3) Question: What is the unit of measure for pain? Distance is miles or km, weight is km or lb. What is pain measured in?

Without getting all Einsteinian on you, unlike distance or weight, pain’s a relative thing and difficult to measure. Having my thumb slammed by a hammer might cause paroxysms of weeping on my part, while the same blow to you might be felt as no more than a “painful” annoyance. But let’s not try.

The term “dol” (from the Latin “dolor” for “pain”) is the generally accepted term in science and medicine for a unit of pain intensity, according to Harcourt’s “Dictionary of Science and Technology”, Princeton University’s online WordNet system, and Dictionary.com.

In practice, the sufferer usually reports dols on a numeric or verbal scale or, in the case of children, often through the use of “Happy Faces” or “Oucher” scale.

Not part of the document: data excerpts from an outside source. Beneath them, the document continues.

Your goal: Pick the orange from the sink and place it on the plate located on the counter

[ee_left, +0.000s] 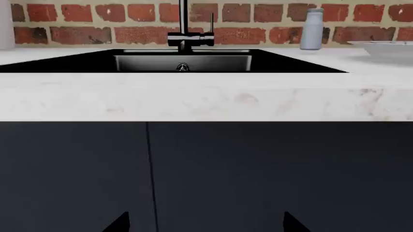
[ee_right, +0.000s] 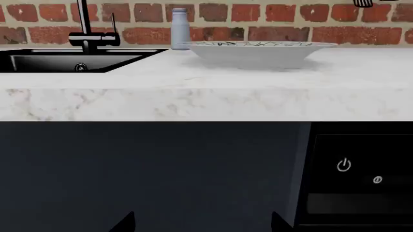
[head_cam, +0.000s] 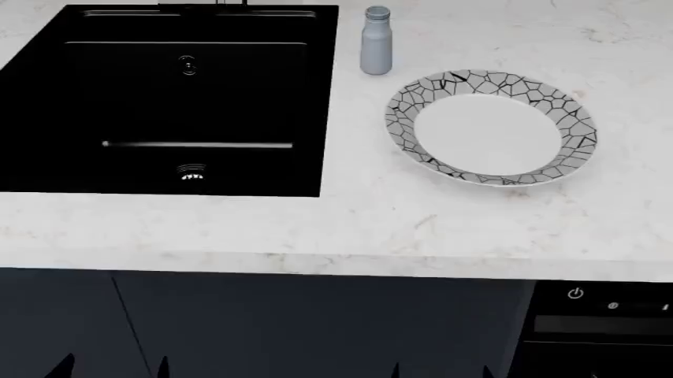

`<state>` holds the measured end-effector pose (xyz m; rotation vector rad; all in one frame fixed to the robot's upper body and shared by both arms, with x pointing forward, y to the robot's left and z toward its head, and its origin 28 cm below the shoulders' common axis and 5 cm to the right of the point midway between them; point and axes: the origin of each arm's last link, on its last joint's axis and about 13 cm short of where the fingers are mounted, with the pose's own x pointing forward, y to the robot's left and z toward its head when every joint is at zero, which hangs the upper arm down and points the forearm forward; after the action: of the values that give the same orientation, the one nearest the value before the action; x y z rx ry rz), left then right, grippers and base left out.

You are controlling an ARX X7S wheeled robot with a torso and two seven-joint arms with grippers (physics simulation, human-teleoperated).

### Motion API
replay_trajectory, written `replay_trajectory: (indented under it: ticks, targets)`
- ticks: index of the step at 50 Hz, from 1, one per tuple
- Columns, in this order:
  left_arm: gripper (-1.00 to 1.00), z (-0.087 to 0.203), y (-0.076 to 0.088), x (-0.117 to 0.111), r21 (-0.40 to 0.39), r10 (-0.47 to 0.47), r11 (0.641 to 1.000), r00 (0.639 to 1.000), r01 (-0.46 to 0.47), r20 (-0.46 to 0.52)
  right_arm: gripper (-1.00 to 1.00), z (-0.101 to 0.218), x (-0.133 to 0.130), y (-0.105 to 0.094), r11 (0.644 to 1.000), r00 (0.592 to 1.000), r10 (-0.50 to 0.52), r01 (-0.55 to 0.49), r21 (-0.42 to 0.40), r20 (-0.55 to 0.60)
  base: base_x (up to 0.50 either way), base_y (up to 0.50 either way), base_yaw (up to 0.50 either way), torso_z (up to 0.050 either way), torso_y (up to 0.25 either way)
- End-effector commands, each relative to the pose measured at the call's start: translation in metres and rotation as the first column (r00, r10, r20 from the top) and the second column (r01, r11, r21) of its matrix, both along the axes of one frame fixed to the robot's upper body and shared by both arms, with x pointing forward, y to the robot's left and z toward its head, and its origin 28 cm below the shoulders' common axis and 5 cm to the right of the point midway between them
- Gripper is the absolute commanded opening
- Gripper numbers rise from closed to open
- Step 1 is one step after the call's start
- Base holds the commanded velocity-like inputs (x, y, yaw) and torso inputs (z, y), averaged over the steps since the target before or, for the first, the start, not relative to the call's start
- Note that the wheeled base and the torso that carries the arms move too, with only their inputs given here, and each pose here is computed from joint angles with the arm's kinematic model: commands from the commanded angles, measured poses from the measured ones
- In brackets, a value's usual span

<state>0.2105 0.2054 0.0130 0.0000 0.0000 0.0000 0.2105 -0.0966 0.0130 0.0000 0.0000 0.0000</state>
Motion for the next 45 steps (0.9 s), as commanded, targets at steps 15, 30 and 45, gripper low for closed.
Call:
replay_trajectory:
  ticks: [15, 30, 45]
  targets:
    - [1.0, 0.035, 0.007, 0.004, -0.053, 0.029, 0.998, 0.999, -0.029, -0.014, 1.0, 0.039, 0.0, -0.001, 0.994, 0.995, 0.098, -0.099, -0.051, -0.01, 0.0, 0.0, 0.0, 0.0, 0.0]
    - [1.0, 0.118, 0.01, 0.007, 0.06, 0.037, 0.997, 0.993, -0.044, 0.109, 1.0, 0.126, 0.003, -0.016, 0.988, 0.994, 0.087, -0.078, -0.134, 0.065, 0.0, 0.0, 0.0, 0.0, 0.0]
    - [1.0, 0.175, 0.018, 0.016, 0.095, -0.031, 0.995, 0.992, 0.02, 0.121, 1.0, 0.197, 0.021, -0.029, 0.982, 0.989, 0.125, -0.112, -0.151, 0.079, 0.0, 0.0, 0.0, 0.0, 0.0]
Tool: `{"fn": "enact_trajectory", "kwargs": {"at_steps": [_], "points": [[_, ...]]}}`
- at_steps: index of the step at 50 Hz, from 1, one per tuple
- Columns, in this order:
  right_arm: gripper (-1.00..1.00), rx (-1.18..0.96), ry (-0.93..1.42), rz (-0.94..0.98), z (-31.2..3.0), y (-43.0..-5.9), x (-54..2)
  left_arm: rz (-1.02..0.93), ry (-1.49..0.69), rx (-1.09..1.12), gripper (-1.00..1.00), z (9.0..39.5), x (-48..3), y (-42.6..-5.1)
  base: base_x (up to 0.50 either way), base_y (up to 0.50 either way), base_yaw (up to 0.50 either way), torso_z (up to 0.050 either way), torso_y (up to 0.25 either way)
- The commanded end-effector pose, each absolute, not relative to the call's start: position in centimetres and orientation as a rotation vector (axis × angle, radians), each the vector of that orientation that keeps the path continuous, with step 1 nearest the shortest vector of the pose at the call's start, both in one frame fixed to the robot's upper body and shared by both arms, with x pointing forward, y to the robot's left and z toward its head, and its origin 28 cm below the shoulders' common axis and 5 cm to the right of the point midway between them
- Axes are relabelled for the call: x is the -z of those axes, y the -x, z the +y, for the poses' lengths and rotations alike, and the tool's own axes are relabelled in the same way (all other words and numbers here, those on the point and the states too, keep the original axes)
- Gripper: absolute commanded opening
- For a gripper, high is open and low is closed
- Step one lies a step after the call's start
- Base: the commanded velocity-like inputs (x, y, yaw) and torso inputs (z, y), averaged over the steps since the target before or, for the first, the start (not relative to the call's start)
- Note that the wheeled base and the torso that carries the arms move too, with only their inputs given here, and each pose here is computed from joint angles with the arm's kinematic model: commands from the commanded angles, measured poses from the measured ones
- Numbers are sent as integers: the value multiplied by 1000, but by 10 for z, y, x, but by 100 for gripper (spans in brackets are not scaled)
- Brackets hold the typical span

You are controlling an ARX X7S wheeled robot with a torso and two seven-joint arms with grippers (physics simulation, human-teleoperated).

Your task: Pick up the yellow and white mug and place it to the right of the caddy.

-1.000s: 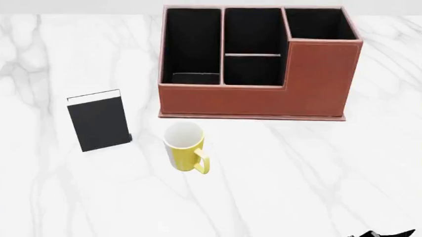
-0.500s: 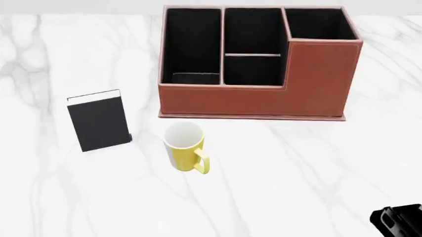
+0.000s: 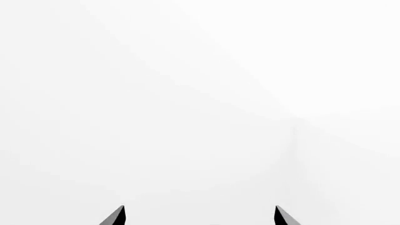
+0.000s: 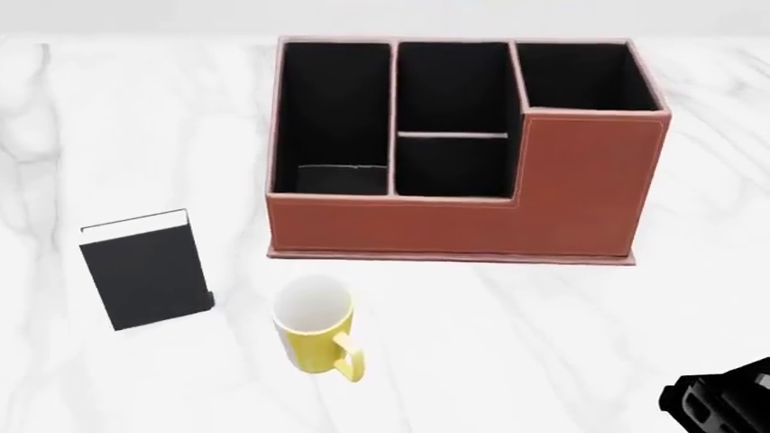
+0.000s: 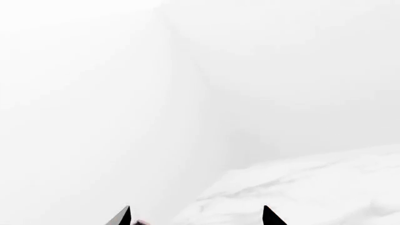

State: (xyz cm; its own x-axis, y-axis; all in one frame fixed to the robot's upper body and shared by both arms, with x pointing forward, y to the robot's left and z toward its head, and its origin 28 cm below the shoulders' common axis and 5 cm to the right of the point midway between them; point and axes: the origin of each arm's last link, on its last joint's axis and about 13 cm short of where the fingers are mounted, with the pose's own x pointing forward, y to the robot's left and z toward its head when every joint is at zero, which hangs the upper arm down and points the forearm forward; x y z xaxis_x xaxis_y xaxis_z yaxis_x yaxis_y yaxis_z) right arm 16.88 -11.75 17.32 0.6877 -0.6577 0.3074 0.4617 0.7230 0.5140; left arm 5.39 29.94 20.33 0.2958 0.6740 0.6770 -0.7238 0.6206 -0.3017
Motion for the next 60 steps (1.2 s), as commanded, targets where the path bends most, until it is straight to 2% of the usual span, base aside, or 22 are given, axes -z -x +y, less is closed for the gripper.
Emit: {"fn": "enact_trajectory", "kwargs": {"at_steps": [1,22,30,60], "points": [[100,627,-449,-497,-117,-168,-174,-858,-62,-917,100,300,-206,-60,102,-500,0,0,0],[100,621,-453,-497,-117,-169,-175,-856,-65,-905,100,300,-208,-64,106,-476,0,0,0],[100,628,-424,-492,-116,-169,-175,-854,-64,-899,100,300,-208,-65,36,0,0,0,0],[100,616,-422,-489,-115,-169,-174,-858,-74,-863,100,297,-210,-72,433,25,0,0,1]]}}
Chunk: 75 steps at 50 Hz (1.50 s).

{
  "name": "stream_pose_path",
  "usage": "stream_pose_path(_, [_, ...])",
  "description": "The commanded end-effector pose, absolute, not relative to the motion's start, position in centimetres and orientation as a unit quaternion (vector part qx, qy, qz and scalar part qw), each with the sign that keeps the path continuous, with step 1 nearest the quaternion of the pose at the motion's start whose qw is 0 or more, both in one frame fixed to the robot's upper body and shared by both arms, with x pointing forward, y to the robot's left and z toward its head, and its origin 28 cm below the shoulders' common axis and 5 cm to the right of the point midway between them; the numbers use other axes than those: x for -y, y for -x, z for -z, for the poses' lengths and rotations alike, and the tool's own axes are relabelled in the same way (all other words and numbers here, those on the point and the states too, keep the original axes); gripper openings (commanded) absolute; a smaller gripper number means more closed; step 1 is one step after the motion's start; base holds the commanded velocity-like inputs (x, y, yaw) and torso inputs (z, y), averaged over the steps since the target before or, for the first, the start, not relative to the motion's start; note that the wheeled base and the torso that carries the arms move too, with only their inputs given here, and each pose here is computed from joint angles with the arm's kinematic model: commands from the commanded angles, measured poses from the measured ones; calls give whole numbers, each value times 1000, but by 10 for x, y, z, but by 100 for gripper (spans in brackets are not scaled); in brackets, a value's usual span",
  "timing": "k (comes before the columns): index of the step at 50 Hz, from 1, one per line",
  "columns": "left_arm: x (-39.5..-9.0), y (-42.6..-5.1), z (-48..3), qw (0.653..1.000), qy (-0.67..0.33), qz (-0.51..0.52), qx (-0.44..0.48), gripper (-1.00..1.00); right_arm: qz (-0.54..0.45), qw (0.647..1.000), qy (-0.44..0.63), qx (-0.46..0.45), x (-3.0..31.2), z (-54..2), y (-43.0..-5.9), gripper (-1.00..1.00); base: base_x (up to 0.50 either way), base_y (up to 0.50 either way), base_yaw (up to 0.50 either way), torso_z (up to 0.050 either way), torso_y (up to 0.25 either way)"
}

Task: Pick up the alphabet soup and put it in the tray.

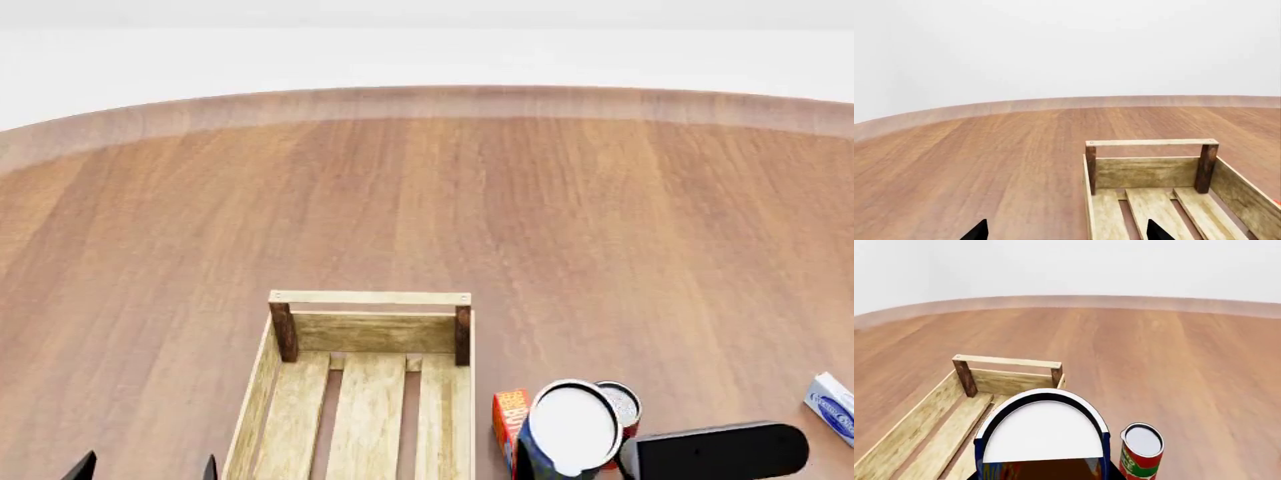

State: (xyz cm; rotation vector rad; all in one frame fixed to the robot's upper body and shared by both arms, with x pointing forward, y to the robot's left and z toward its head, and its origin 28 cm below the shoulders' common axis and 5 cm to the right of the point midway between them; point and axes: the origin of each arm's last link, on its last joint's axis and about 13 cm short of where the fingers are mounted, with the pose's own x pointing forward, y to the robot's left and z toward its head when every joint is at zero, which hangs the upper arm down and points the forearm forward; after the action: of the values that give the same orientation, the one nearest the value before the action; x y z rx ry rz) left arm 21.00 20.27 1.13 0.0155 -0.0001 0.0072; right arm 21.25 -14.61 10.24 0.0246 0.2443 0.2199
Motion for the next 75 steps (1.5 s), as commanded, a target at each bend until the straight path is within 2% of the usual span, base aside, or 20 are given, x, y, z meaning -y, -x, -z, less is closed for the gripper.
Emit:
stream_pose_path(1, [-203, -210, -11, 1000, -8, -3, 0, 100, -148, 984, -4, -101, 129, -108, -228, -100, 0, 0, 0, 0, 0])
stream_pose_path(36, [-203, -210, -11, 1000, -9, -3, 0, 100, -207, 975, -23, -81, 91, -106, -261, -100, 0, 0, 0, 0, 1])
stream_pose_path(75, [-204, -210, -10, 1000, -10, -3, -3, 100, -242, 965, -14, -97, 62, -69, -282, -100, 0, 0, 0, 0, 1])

If you’re not happy with “dol,” a Dr. Y. Vazharov of the Institute of Orthopedics and Traumatology,
Sofia (Bulgaria) has proposed the term “alg.” Given that the doctor outlines a measurement method, “where the patient complaining of pain is exposed to the effect of a second pain produced by electrical current. The secondary pain is gradually increased until both pains become equally distressful …” I have my personal doubts as to whether “alg” has much chance of catching on.

Keywords Used:

Dictionary science medicine
http://www.google.com/search?hl=en&lr=&q=Dictionary+science+medicine&btnG=Google+Search

unit pain intensity
http://www.google.com/search?hl=en&lr=&ie=UTF8&oe=UTF8&q=unit+pain+intensity&btnG=Google+Search

online dictionaries
http://www.google.com/search?hl=en&lr=&q=online+dictionaries

According to various postings by now-ex-GARs on the Web, things didn't improve over at Google Answers after my departure. In fact, conditions gradually worsened until s portions of the system had broken and were left unrepaired by the "Google Answers Team," who obviously had already moved on to new challenges long before the official shutdown notice. The Google Answers Team, with the same charitable concern for the feelings of contractors that they consistently demonstrated during my tenure, notified researchers through email sent a few hours before the official announcement... although apparently it wasn't a surprise to anyone who had been paying attention.

Google Answers closed its doors in November 2006.